Work item: Within the listing below, please show every line carrying the string "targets".

Data to examine:
=== Begin Enclosure ===

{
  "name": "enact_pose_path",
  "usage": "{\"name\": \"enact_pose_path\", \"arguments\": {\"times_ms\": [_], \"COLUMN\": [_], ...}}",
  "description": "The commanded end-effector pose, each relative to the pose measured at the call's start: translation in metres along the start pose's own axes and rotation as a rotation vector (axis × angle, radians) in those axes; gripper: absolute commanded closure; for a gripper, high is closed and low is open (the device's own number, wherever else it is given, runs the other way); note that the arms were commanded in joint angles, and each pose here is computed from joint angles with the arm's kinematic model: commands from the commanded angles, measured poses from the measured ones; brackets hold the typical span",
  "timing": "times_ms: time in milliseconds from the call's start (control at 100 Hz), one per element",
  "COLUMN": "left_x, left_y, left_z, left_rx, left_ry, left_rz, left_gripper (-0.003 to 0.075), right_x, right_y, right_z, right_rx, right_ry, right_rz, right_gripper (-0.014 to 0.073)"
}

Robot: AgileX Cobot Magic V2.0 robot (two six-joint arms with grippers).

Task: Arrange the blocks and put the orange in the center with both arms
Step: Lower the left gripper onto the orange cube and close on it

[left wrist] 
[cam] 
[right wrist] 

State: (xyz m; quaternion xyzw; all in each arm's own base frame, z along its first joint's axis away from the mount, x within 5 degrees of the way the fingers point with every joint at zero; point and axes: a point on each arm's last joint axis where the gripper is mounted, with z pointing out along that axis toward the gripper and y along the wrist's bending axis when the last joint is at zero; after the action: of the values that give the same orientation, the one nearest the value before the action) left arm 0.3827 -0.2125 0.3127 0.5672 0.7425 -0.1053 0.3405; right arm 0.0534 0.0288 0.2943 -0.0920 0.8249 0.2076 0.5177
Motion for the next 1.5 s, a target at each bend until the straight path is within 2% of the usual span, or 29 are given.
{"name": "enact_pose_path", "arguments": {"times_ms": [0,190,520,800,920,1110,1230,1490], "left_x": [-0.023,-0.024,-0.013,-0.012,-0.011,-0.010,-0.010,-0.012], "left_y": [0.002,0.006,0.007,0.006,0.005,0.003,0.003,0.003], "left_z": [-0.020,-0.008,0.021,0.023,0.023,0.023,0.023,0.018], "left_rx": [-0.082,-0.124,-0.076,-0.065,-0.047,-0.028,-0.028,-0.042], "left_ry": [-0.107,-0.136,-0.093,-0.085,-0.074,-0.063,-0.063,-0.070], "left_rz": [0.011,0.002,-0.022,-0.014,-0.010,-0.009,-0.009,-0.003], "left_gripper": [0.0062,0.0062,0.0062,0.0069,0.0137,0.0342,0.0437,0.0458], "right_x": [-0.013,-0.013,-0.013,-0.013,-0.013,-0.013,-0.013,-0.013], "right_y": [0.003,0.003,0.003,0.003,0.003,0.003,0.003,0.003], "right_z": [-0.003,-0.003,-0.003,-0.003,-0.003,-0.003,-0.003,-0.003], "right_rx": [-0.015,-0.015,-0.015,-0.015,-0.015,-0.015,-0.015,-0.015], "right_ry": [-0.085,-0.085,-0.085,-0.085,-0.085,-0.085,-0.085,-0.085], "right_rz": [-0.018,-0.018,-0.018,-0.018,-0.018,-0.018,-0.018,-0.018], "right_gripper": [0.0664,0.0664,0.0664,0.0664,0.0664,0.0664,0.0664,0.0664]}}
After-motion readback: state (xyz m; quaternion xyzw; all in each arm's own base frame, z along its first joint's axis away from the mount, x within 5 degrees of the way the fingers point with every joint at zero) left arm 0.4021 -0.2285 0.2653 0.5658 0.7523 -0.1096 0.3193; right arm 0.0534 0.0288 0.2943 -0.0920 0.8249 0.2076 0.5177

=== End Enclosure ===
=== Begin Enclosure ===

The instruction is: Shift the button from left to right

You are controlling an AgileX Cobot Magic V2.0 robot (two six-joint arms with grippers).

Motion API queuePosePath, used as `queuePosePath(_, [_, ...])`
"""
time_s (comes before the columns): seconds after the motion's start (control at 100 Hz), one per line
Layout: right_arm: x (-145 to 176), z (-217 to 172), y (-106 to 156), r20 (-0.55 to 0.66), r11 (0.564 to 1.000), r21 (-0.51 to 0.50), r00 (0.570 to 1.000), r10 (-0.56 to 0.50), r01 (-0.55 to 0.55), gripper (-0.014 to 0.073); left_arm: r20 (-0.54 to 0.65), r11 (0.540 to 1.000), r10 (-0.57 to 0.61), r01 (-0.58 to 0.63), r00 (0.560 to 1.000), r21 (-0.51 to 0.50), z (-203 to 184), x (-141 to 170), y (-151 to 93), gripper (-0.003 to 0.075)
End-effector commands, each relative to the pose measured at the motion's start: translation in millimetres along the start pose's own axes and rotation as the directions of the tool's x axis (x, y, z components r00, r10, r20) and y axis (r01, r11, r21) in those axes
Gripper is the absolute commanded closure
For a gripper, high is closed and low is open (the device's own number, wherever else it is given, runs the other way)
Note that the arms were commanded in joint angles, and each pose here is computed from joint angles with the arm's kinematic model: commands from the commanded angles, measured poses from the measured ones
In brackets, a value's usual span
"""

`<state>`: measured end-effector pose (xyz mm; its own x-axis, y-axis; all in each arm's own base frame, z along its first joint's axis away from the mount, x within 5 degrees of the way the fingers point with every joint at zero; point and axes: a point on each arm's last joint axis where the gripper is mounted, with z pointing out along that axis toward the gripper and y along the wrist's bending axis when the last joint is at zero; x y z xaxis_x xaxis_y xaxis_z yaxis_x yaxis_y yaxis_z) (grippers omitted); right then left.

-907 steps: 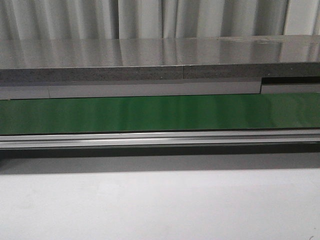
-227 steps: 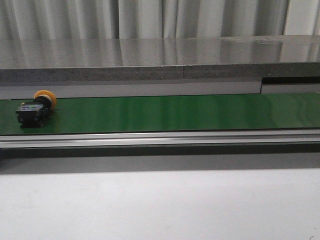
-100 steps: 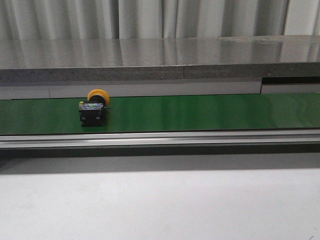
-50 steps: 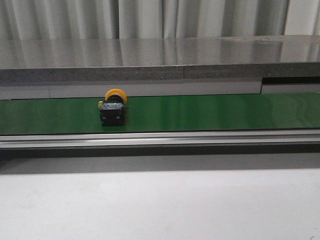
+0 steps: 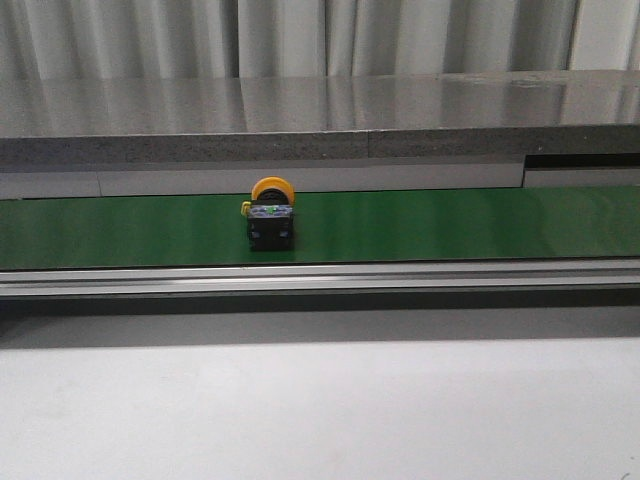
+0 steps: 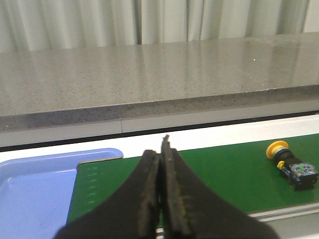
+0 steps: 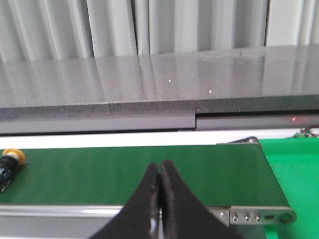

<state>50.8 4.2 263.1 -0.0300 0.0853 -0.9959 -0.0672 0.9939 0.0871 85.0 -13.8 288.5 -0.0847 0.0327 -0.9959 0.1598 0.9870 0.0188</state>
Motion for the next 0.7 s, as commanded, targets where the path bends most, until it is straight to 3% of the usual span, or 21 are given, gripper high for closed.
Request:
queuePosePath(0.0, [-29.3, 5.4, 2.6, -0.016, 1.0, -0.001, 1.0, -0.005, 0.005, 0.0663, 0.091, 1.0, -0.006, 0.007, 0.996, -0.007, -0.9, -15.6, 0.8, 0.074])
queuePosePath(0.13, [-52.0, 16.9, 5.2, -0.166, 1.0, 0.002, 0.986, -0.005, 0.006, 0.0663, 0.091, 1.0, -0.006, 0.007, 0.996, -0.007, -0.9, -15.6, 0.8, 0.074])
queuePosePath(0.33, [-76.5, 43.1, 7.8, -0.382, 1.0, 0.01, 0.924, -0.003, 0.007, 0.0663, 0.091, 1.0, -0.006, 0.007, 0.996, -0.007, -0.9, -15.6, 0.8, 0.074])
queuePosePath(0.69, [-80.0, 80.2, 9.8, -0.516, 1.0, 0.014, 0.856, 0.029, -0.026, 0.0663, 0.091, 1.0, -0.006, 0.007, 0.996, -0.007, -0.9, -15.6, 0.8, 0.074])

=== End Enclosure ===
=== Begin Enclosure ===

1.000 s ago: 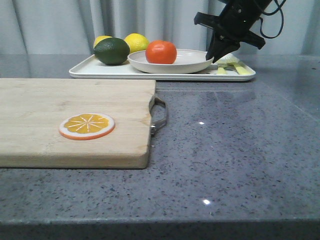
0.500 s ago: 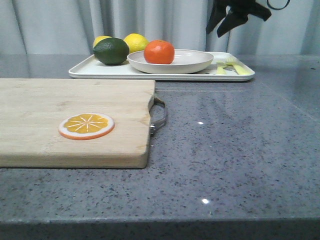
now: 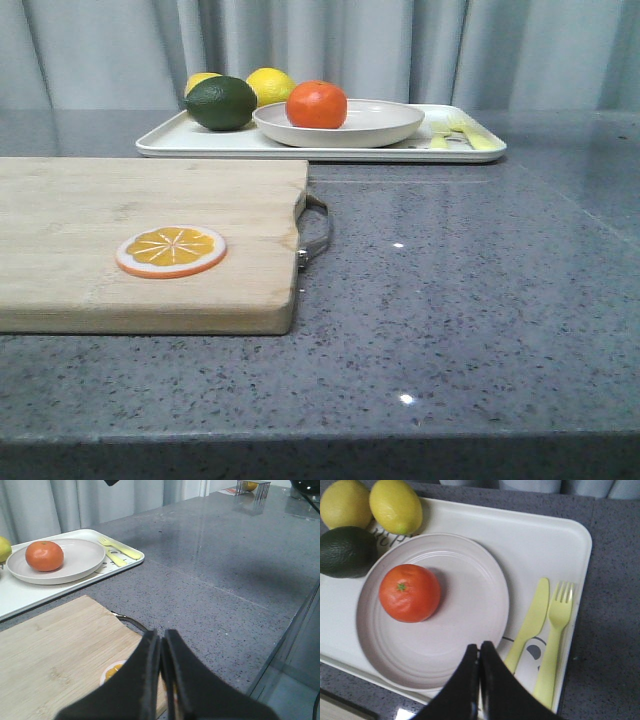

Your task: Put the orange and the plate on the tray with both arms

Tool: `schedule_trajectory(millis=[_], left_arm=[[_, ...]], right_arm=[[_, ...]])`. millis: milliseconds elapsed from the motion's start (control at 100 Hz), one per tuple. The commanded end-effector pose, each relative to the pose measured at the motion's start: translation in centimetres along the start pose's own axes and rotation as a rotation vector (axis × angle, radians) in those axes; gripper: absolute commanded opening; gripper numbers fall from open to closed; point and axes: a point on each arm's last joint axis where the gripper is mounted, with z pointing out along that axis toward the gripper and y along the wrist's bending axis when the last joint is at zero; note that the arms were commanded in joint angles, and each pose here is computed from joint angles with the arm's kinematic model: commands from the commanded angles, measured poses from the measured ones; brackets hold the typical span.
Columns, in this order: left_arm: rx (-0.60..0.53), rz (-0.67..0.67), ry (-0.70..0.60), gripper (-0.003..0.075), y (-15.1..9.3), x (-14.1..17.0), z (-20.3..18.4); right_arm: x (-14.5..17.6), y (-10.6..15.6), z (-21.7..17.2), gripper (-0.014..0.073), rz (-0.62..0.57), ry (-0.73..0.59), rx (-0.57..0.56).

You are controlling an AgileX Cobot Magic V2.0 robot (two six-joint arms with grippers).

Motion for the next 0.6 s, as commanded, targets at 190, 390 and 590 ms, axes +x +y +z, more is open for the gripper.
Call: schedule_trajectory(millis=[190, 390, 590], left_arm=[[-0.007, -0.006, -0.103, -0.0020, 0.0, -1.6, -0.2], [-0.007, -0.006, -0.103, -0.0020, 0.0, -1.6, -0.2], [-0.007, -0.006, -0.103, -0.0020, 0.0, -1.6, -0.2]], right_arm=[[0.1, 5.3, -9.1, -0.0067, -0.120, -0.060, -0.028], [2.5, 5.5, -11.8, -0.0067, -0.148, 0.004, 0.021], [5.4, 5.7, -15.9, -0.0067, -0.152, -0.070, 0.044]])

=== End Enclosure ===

Result below:
Motion for the next 0.7 s, as commanded, targets where the path bends most, until it is straight to 3% of the usual span, or 21 are given, gripper high for closed.
Motion for the next 0.6 s, as commanded, targets at 190, 390 and 590 ms, axes +x +y +z, more is open for the gripper.

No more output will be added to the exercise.